While the internet stands for free and open access and India as a democracy stands for it, it also means unfettered access to content generated from entities outside India, who will have a significant capital access advantage when compared to the local ones in competition in the digital space.
While the intent of the government was to address national security, check foreign-owned digital media and create a level playing field, it’s strange that start-ups in the online news aggregators’ space have been drawn into this.
Such entities are technology companies and not news media. They are not in the business of creating news on their own and simply collect content from multiple online sites/sources and either consolidate such content for users or provide links to such sites/sources for users to access easily, in one place.
They also support and generate significant consumer traffic for multiple publications. Today someone can read all interesting news relating to the topics they like in one place, but sourced from multiple sources in a systematised way.
News aggregator start-ups in a way empower readers and many today are increasingly consuming news through the prism of a bias they may perceivably have against a publication for its so-called leanings. Consumer bias also exists due to the reader’s own leanings and in the process, good content and their creators become the casualty.

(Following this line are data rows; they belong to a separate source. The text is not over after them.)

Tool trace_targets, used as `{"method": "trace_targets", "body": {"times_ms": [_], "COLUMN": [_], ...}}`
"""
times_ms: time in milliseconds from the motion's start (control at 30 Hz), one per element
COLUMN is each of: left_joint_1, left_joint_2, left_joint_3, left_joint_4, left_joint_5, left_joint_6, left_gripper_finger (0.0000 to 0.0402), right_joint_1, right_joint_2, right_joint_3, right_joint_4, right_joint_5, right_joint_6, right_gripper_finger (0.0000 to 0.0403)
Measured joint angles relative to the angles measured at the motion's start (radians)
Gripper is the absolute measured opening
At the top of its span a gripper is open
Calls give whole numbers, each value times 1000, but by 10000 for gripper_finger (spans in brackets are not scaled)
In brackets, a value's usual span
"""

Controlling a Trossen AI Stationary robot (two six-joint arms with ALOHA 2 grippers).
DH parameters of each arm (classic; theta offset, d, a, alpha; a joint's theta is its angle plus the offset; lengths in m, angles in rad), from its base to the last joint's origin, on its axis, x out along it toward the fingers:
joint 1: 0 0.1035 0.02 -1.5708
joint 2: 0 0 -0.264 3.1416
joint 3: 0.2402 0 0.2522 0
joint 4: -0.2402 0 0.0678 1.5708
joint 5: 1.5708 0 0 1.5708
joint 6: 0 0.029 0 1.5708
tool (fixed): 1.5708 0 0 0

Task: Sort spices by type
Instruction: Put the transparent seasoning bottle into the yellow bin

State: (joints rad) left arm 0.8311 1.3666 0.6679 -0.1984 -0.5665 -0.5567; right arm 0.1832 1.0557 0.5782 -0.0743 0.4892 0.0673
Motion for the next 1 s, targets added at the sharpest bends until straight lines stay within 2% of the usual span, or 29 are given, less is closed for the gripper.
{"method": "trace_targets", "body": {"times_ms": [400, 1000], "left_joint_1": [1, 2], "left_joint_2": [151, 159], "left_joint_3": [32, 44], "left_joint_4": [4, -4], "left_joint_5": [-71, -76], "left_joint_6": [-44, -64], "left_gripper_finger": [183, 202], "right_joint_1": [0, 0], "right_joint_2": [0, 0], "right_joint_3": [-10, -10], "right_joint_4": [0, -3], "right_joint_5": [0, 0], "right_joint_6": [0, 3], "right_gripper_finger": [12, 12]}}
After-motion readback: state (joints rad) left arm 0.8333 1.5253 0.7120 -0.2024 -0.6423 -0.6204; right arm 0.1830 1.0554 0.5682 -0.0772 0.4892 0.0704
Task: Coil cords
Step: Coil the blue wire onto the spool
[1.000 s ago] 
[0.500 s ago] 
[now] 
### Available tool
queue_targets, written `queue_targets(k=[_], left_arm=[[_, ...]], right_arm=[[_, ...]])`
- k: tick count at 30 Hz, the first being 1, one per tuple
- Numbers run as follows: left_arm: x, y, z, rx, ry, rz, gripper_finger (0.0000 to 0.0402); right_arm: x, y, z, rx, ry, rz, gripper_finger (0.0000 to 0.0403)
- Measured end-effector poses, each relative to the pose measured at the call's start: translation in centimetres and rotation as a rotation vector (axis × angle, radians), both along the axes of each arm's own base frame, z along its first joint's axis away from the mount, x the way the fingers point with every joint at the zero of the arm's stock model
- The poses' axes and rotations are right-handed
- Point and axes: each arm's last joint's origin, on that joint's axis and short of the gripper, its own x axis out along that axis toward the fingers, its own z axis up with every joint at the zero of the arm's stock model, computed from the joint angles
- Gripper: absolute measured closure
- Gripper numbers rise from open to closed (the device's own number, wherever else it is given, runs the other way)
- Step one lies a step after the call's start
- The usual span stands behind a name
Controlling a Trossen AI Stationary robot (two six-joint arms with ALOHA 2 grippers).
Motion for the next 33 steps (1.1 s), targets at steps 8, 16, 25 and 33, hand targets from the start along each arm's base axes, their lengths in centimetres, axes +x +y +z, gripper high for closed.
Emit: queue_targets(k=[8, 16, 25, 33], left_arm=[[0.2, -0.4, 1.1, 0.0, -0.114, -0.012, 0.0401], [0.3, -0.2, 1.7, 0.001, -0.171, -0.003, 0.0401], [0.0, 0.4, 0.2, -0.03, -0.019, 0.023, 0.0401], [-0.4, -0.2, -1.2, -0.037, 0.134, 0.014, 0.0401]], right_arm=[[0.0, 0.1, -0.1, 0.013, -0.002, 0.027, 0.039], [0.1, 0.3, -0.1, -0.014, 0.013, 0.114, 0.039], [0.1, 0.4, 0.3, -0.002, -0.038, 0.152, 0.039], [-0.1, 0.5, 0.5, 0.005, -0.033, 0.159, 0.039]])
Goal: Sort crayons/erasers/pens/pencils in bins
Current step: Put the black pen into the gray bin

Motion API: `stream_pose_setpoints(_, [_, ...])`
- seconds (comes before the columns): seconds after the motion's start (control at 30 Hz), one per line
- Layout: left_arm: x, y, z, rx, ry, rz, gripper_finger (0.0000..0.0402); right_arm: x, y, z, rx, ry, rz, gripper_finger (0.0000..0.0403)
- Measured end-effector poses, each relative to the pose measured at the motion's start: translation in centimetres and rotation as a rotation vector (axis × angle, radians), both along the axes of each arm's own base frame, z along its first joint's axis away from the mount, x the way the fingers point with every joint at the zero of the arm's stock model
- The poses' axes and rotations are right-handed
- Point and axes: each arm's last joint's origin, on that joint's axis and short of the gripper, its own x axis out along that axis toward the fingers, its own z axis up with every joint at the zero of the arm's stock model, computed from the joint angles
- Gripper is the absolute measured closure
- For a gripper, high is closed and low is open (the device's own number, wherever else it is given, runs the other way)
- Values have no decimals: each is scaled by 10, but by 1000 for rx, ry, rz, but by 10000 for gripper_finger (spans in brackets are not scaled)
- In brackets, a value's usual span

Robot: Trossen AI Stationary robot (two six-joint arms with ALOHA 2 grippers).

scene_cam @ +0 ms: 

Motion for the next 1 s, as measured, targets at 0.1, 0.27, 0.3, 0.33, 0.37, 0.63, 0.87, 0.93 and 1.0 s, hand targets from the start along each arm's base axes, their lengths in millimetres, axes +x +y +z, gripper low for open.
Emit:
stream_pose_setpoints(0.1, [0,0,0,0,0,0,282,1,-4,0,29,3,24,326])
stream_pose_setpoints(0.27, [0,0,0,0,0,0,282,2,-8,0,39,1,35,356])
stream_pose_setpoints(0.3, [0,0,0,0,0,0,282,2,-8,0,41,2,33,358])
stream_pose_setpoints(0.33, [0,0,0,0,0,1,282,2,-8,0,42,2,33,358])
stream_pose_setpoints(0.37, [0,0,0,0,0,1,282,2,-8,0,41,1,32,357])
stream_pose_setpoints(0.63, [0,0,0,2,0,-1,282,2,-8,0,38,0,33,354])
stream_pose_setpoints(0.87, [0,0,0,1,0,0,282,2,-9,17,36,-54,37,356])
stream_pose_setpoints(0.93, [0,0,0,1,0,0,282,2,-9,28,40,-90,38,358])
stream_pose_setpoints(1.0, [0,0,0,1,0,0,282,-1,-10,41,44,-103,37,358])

To protect the interests of consumers and content creators both, news aggregators from India should be specifically encouraged by enabling policies. It is equally important for such news aggregators to ensure that they have sound contracts with newspapers and media outlets to source news legally and do not have an antagonistic approach towards news publishers.
International and foreign aggregation platforms such as Google News, NewsDog, Smartnews, Toutiao, Apple News, Google News, Twitter, Facebook etc. are all multi-billion-dollar assets and it is imperative for India to create similar ones in the interest of safeguarding its media industry.
Indian digital advertising market will be worth $10bn by 2025 and already 70 per cent share of the same is with foreign-origin companies who dominate the sector.
Many of such operators may not be paying anything for sourcing news content and this has naturally become a point of contention. As reported in The Australian “In Australia’s $9bn industry for every $100 spent on online advertising, $47 goes to Google, $24 to Facebook and $29 to the other participants” forcing Australia to come up with a code.
Indian news aggregators and social media intermediaries have been innovating, which can serve the domestic market in a big way and also make Indian aggregators compete in the global markets. It is important for India to nurture and create Indian-origin news aggregation platforms through right investment and an enabling FDI environment.
The current move restricting FDI for Indian aggregators may discourage start-ups from setting up such businesses in India and they may be forced to relocate elsewhere. With competition continuing with global aggregators with disproportionate capital, putting a low FDI cap on Indian start-ups creates an unfair advantage for global players.
Indian start-ups in this sector have the potential to bring in billions of dollars of FDI and create global multi-billion-dollar assets with export revenue potential in billions of dollars as well. A carve out therefore needs to be issued to either exempt or allow a far higher FDI slab for Indian start-ups in the news aggregation space.
Rameesh Kailasam is a public policy expert and CEO at IndiaTech.org.